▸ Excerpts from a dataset
§ §

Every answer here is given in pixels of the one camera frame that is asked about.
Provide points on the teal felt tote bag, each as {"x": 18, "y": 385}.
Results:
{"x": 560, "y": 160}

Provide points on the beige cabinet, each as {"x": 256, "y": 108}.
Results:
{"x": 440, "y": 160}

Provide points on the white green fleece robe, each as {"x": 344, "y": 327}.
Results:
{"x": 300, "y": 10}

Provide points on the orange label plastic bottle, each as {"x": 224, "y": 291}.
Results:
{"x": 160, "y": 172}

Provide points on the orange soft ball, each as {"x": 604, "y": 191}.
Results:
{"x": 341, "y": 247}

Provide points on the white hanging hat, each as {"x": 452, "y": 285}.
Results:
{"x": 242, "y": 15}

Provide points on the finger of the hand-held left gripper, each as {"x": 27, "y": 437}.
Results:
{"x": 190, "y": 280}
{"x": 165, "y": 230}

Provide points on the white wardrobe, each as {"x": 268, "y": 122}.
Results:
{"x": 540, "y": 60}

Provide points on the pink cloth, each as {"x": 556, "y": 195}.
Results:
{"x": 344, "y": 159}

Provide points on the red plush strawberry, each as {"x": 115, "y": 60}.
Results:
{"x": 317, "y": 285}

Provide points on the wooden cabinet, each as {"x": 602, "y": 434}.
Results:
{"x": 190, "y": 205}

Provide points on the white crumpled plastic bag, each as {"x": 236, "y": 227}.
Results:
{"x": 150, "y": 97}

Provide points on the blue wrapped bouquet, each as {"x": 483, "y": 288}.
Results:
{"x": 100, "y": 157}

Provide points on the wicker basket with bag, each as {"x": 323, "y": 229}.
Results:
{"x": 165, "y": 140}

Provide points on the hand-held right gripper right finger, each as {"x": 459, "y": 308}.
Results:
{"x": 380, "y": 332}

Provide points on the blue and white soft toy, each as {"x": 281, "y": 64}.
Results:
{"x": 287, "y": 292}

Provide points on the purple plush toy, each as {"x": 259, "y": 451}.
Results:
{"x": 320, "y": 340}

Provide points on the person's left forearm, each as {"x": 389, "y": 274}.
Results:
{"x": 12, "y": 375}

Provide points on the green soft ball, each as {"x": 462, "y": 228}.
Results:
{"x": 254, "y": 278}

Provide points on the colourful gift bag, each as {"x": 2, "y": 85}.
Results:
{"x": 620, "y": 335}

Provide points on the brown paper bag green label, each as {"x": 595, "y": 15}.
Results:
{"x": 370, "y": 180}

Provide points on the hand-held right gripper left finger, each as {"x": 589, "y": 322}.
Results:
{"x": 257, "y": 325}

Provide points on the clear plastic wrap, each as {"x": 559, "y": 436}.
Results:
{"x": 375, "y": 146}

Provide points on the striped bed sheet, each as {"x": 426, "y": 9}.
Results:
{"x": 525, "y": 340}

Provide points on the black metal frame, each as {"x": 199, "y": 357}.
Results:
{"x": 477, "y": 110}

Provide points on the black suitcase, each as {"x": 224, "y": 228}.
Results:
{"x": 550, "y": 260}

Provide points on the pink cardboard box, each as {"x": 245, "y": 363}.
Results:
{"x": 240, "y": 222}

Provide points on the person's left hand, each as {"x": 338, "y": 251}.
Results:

§ §

▸ WORK INSTRUCTIONS
Give the number of lines in the records that contain the string "black", and nothing besides.

▸ WRITTEN RESPONSE
2